▶ PROBLEM
Transcribe all data verbatim. Skip the pictures.

▶ INPUT FOR THIS TASK

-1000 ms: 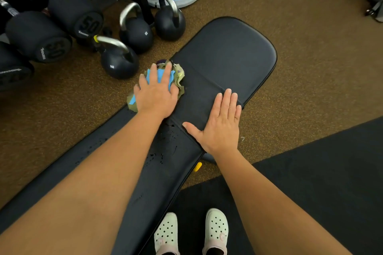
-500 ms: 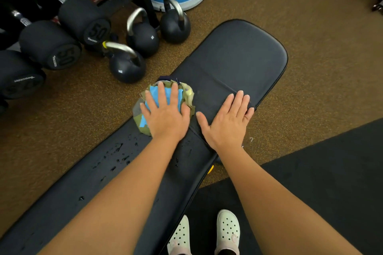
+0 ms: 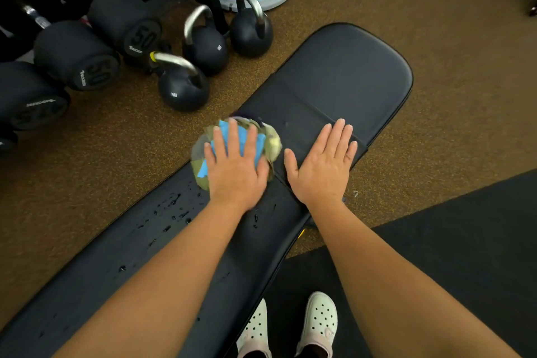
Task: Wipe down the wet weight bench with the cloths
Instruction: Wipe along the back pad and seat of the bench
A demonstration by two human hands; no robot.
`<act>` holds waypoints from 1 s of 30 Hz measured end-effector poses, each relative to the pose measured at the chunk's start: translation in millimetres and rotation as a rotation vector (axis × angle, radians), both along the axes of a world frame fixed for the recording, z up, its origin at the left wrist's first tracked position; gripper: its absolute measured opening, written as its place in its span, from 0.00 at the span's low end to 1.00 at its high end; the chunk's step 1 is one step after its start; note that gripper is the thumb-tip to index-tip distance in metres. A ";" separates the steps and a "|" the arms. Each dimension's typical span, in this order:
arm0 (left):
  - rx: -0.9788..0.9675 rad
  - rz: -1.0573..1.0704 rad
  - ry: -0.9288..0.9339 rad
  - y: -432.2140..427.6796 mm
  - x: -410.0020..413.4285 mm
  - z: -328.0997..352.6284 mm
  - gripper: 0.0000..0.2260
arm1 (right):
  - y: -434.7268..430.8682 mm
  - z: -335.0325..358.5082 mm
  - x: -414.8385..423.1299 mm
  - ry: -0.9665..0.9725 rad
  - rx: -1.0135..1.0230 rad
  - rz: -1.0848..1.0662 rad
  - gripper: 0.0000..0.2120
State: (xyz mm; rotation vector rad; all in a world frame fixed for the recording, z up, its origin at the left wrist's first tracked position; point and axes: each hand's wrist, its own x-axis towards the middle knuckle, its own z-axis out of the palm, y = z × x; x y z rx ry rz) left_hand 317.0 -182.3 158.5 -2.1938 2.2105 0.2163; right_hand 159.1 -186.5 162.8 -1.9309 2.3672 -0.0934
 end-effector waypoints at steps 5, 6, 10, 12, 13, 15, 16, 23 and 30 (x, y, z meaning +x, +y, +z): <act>0.033 -0.370 -0.029 18.8 38.1 -1.4 0.29 | -0.6 0.3 0.4 -0.006 -0.017 -0.004 0.44; 0.044 -0.318 -0.031 11.2 42.9 -1.1 0.29 | -0.5 1.0 0.2 -0.007 -0.011 -0.004 0.44; 0.103 0.183 0.054 -20.7 25.4 3.7 0.29 | 0.3 1.1 0.6 0.002 0.014 -0.010 0.44; 0.071 0.268 0.048 -17.8 5.2 4.8 0.30 | 0.3 0.3 1.0 0.005 0.008 -0.009 0.44; 0.054 0.243 0.035 -9.6 -4.6 4.6 0.30 | 0.0 0.0 0.9 0.006 0.007 -0.007 0.44; 0.018 0.055 0.004 15.1 -17.4 2.1 0.30 | 0.0 -0.4 0.9 0.002 0.000 -0.004 0.44; 0.007 -0.063 0.000 26.4 -18.7 1.2 0.30 | -0.2 -0.6 0.6 0.002 -0.003 -0.002 0.43; 0.061 -0.020 0.024 -14.2 31.2 1.2 0.30 | 0.2 1.7 -0.3 -0.002 0.034 0.003 0.44; -0.008 0.017 -0.018 6.2 5.6 0.3 0.31 | -0.1 1.1 -0.4 -0.002 0.028 0.001 0.44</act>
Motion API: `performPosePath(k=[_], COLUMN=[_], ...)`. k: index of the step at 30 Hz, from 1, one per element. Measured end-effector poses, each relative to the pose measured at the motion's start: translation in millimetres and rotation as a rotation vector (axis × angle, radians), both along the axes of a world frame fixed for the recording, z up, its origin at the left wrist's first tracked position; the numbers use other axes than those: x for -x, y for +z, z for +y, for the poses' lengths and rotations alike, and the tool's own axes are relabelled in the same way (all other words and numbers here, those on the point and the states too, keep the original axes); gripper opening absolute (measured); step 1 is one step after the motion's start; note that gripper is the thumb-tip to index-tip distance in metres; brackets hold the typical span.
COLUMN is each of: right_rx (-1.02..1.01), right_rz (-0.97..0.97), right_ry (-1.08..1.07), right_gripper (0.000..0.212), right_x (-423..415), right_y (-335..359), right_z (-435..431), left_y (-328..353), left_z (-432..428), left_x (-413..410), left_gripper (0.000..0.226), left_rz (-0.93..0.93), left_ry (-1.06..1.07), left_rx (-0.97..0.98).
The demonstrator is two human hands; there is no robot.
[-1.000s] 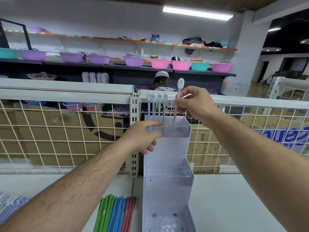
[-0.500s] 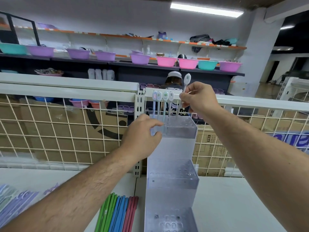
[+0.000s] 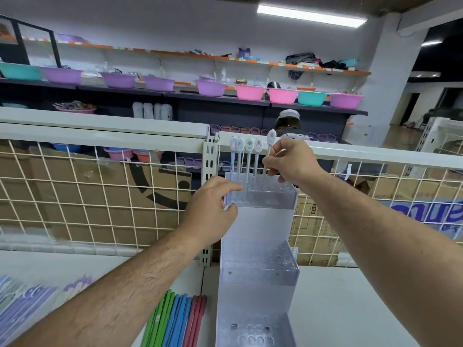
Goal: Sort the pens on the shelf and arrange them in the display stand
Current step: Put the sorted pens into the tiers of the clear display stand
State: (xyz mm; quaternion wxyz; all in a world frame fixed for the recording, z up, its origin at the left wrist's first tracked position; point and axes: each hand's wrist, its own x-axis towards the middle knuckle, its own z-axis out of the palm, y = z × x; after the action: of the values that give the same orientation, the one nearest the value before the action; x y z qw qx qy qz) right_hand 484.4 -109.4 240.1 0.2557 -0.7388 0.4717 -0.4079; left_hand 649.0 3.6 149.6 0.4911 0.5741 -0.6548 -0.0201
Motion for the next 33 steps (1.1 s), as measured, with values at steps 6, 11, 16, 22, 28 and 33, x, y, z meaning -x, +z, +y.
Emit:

▶ RESPONSE TO THIS EXERCISE
-1000 ms: 
-500 ms: 
+0 ms: 
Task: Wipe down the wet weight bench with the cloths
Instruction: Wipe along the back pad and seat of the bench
A demonstration by two human hands; no robot.
`<act>` holds waypoints from 1 s of 30 Hz measured end-effector poses, each relative to the pose measured at the chunk's start: translation in millimetres and rotation as a rotation vector (axis × angle, radians), both along the axes of a world frame fixed for the recording, z up, its origin at the left wrist's first tracked position; gripper: its absolute measured opening, written as its place in its span, from 0.00 at the span's low end to 1.00 at its high end; the chunk's step 1 is one step after its start; note that gripper is the thumb-tip to index-tip distance in metres. A ";" separates the steps and a "|" the arms. Each dimension's typical span, in this order:
arm0 (left):
  - rx: -0.9788..0.9675 rad
  - rz: -1.0573..1.0704 rad
  - ry: -0.9288..0.9339 rad
  - y: -432.2140..427.6796 mm
  - x: -410.0020..413.4285 mm
  - z: -328.0997..352.6284 mm
  - gripper: 0.0000..0.2260
arm1 (right):
  - y: -434.7268..430.8682 mm
  - z: -335.0325..358.5082 mm
  - x: -414.8385..423.1299 mm
  - ry: -0.9665..0.9725 rad
  - rx: -1.0135..1.0230 rad
  - rz: -1.0848..1.0662 rad
  - gripper: 0.0000..0.2120
State: (xyz mm; rotation vector rad; all in a world frame fixed for the recording, z up, its origin at the left wrist's first tracked position; point and axes: each hand's wrist, its own x-axis towards the middle knuckle, its own z-axis out of the palm, y = z × x; x y z rx ry rz) left_hand 317.0 -182.3 158.5 -2.1938 2.2105 0.2163; right_hand 159.1 -186.5 162.8 -1.9309 2.3672 -0.0934
 end-effector waypoints at steps 5, 6, 10, 12, 13, 15, 16, 23 and 30 (x, y, z meaning +x, +y, +z): <act>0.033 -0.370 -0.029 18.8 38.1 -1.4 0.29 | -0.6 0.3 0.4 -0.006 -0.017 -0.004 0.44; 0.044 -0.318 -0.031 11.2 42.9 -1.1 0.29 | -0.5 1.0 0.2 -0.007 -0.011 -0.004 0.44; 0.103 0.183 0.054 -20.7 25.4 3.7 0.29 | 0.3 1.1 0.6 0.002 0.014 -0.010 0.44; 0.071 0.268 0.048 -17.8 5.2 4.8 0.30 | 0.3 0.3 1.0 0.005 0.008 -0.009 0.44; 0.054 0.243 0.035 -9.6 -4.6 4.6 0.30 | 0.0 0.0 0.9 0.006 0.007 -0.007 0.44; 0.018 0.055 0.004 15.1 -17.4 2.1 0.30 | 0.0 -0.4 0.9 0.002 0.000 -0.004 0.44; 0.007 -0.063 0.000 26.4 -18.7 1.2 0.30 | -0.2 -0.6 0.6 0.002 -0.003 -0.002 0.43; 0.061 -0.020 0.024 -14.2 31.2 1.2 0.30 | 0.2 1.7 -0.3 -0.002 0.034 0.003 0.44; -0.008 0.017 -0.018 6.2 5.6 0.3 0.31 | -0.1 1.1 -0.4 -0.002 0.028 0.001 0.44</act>
Motion API: `performPosePath(k=[_], COLUMN=[_], ...)`. k: index of the step at 30 Hz, from 1, one per element. Measured end-effector poses, each relative to the pose measured at the motion's start: translation in millimetres and rotation as a rotation vector (axis × angle, radians), both along the axes of a world frame fixed for the recording, z up, its origin at the left wrist's first tracked position; the numbers use other axes than those: x for -x, y for +z, z for +y, for the poses' lengths and rotations alike, and the tool's own axes are relabelled in the same way (all other words and numbers here, those on the point and the states too, keep the original axes); gripper opening absolute (measured); step 1 is one step after the motion's start; note that gripper is the thumb-tip to index-tip distance in metres; brackets hold the typical span.
COLUMN is each of: right_rx (-1.02..1.01), right_rz (-0.97..0.97), right_ry (-1.08..1.07), right_gripper (0.000..0.212), right_x (-423..415), right_y (-335..359), right_z (-435..431), left_y (-328..353), left_z (-432..428), left_x (-413..410), left_gripper (0.000..0.226), left_rz (-0.93..0.93), left_ry (-1.06..1.07), left_rx (-0.97..0.98).
The demonstrator is two human hands; there is no robot.
[-1.000s] 
[-0.500s] 
[+0.000s] 
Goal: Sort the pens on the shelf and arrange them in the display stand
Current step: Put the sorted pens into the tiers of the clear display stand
State: (xyz mm; quaternion wxyz; all in a world frame fixed for the recording, z up, its origin at the left wrist's first tracked position; point and axes: each hand's wrist, its own x-axis towards the middle knuckle, its own z-axis out of the palm, y = z × x; after the action: of the values that give the same orientation, the one nearest the value before the action; x y z qw qx qy qz) right_hand 484.4 -109.4 240.1 0.2557 -0.7388 0.4717 -0.4079; left_hand 649.0 3.6 149.6 0.4911 0.5741 -0.6548 -0.0201
Motion for the next 33 steps (1.1 s), as measured, with values at steps 6, 11, 16, 22, 28 and 33, x, y, z meaning -x, +z, +y.
Emit:

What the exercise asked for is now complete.